Türkiye’de öldürülen ilk gazeteci olarak tarihe geçen Hasan Fehmi’den bu yana 104 yılda 112 gazeteci, yazar ve aydın öldürüldü. Kimler yok ki aralarında? Sabahattin Ali, Abdi İpekçi, Çetin Emeç, Metin Göktepe, Hrant Dink, Ahmet Taner Kışlalı ve daha niceleri… Düşünceyi ifadenin hâlâ suç olduğu bir ülkede çağdaş demokrasinin varlığından söz etmemiz imkânsızlaşıyor.

Peki basın özgürlüğü Uğur Mumcu için ne ifade ediyordu? 16 Mart 1980’de Cumhuriyet’te yayınlanan yazısında şöyle diyor:

“Basın özgürlüğü, demokrasinin temellerinden biridir. Kamuoyunu oluşturan ve ifade eden basın, tarihin her devrinde tartışma konusu olmuştur. Basın özgürlüğünün kısıtlandığı dönemlerde demokratik gelişim durmuş, totaliter eğilimler güçlenmiştir.

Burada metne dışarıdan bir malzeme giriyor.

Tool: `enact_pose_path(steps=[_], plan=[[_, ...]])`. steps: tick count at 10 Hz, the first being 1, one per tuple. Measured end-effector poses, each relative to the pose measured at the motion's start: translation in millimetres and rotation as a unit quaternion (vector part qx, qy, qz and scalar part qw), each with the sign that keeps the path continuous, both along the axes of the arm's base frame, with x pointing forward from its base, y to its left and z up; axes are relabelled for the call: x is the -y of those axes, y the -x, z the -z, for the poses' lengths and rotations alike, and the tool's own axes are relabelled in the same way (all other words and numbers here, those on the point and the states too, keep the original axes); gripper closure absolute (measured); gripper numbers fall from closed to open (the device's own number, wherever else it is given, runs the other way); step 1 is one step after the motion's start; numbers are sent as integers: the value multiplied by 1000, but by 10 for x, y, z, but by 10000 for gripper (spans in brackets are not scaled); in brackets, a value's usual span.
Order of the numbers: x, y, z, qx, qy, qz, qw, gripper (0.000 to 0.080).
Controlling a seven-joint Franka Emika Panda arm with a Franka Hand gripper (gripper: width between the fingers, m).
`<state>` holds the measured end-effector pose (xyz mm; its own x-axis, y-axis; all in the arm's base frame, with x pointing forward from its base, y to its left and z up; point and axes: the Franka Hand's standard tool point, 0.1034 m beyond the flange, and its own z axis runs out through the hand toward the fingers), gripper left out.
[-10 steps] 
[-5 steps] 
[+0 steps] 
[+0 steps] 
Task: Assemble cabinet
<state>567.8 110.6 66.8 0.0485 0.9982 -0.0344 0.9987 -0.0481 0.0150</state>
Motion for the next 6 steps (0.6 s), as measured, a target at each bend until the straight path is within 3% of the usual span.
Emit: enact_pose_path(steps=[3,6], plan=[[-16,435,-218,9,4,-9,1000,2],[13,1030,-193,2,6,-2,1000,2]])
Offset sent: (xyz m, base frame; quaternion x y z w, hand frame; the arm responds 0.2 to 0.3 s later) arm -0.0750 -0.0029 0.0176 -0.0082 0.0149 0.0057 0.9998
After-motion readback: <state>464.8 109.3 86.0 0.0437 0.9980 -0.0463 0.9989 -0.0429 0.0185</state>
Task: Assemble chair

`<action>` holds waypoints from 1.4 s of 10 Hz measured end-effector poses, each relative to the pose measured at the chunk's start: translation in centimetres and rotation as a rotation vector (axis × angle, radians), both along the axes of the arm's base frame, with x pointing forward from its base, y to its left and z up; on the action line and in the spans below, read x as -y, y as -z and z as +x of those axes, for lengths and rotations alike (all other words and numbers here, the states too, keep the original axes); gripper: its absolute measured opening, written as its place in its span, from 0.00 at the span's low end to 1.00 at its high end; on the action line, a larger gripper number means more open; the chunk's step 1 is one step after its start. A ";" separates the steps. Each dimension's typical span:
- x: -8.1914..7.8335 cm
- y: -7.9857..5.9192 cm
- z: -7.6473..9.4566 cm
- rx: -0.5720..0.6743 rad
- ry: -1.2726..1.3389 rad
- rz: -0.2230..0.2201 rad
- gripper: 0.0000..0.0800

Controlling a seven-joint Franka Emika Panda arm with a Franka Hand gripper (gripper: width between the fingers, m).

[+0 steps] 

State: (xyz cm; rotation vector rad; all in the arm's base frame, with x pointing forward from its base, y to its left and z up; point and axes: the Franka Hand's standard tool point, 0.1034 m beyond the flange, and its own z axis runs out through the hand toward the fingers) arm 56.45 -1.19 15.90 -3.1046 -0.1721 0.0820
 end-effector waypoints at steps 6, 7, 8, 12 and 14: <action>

Basın özgürlüğünün gelişimi ile demokratik ilkelerin yerleşmesi arasında zorunlu bir bağ vardır.”

“Devrimci ve Demokrat”

Söyleyin şimdi Uğur Mumcu öldü mü? Nasıl diyordu: “İnsanlar niçin hapis yatar, niçin acı çeker? Niçin Ziverbey köşklerinden, işkence karargâhlarından geçer? Bunun bir nedeni var. Daha iyi bir dünya, daha iyi bir demokrasi için.”

Şu bir gerçek ki gerçek demokrasi Mumcu’nun “Devrimci ve Demokrat” adlı kitabında dediği gibi “Demokratlık karşıtlarına özgürlük istendiği noktada başlar. Bu noktadan öncesi kusura bakılmasın ‘gizli faşistlik’ sayılır” sözünde olduğu gibi karşıtımızın hakkını da savunabildiğimizde gelişecek.

İşte Uğur Mumcu’nun kişiliği ve gazeteciliği ile her kesimden insanda saygı uyandırmasının ve ölümsüzleşmesinin gizi biraz da bunda saklı.